The 2002 Camping and Sleeping Ordinance, which prohibits such overnight stays, was the main subject of debate at last night’s Isla Vista Recreation and Park District board meeting. Per the request of the IVRPD, the I.V. Foot Patrol has not enforced the policy since August, and pending a more permanent decision from the board, may not do so in the future.

In the meantime, however, board member Kelly Burns recommended the board motion to have the ordinance enforced. The board consented, but agreed to further talks on the issue.

“It is a really difficult situation – from one day to the next we have people camping in the park, we have people coming from all over, and they’re just sleeping,” IVRPD board member Diane Conn said. “We wanted [the ordinance] to focus on people who were causing problems in the park.”

Conn and other members have in recent months wavered on the board’s 2002 decision to approve the ordinance, citing the desire not to criminalize homelessness or treat local transients unfairly. The ordinance states that no person shall camp or sleep between one half hour after sunset and 6:00 a.m.

The original intent of the law was to prevent transients from other parts of the county – where sleeping in parks is illegal – from flooding I.V.’s limited space, causing various sanitation problems and fire hazards.

The ordinance was in effect until August 2006, when Conn asked I.V. Foot Patrol Lt. Sol Linver to discontinue enforcement. After over an hour of discussion last night, the IVRPD decided to make no immediate changes to the ordinance and requested a review with the intent of a possible retraction.

During the meeting, Linver asked the board to give clearer instructions on what it wants by either telling deputies to enforce the law, or overturn it. He said such lack of communication between the two offices could not continue.

“I’m just looking for direction,” Linver said.

Conn said she knows it is not the job of the IVRPD to enforce the ordinance, and does not want to take authority away from the IVFP.

“If it sounds disrespectful to the effort you were making, I’d like to clarify that now – I’m not opposed to enforcing the camping policy,” Conn said to Linver. “On the other hand, it is very hard for me to criminalize what the homeless people are doing.”

At the meeting, several community members voiced their disappointment in the board’s lack of consistency and stated their own opinions on the matter.

Longtime I.V. resident and homeless advocate Jenny Jett said the homeless should be allowed to stay in the parks at all hours.

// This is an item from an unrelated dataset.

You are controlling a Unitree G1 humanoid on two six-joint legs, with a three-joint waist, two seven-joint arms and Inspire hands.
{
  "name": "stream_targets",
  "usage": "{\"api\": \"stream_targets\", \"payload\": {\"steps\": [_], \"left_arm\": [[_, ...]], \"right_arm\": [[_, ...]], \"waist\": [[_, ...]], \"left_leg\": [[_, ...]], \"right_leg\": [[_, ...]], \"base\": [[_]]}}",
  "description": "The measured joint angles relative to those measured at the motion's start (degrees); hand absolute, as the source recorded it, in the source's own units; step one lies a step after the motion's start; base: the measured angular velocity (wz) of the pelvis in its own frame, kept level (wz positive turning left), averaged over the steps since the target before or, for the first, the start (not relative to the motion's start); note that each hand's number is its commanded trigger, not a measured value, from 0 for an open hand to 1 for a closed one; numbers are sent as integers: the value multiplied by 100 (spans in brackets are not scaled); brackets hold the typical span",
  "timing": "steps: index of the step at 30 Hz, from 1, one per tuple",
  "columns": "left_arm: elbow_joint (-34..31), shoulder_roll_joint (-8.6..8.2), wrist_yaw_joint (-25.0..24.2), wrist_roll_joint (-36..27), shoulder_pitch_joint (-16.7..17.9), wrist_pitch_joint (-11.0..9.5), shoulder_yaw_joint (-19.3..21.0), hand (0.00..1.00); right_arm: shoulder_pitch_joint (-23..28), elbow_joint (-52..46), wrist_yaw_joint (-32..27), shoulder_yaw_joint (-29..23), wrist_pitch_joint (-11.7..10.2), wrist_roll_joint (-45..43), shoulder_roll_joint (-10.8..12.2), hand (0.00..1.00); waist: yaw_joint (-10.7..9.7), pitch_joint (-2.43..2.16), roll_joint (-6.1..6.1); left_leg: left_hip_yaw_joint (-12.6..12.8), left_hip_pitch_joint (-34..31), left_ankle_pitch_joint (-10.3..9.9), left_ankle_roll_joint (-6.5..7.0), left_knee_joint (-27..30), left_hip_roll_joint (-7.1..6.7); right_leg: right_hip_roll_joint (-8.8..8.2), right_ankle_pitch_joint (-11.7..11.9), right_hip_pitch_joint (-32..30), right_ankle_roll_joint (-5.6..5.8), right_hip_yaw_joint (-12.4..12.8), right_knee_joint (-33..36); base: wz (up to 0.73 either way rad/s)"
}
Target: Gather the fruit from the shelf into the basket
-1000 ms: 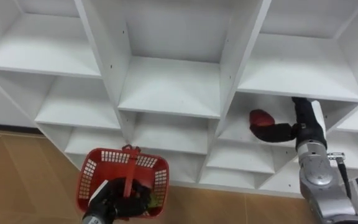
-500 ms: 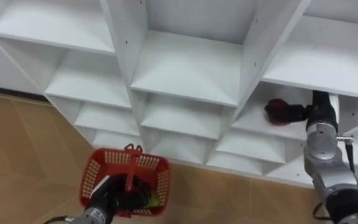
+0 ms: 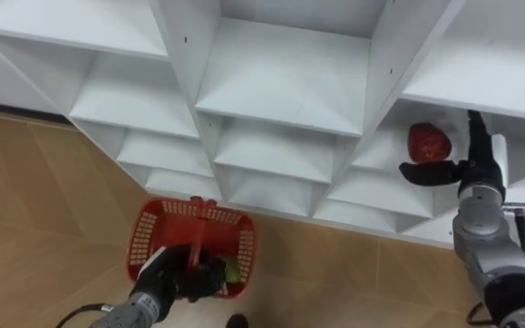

“Homeless are valuable members of the community,” Jett said. “They do spend money at businesses, they recycle, they could educate students. … The community should work with the homeless, not against them.”

Jill Wallerstedt – coordinator of the St. Brigid Fellowship, an I.V. church that places transients in housing and rehabilitation programs – said the ordinance might be illegal. In her address to the board, she cited a recent decision by the Ninth Circuit Court in San Francisco: six homeless men brought a case against the City of Los Angeles, claiming their refusal to allow transients to sleep outside is “cruel and unusual punishment.”

Wallerstedt said the court sided with the homeless men, setting a precedent for other such ordinances.

“If the community doesn’t provide basic necessities such as a place to sleep for these people, we can’t force them to leave the parks,” Wallerstedt said. “St. Brigid would like to work with the IVRPD to come up with a solution.”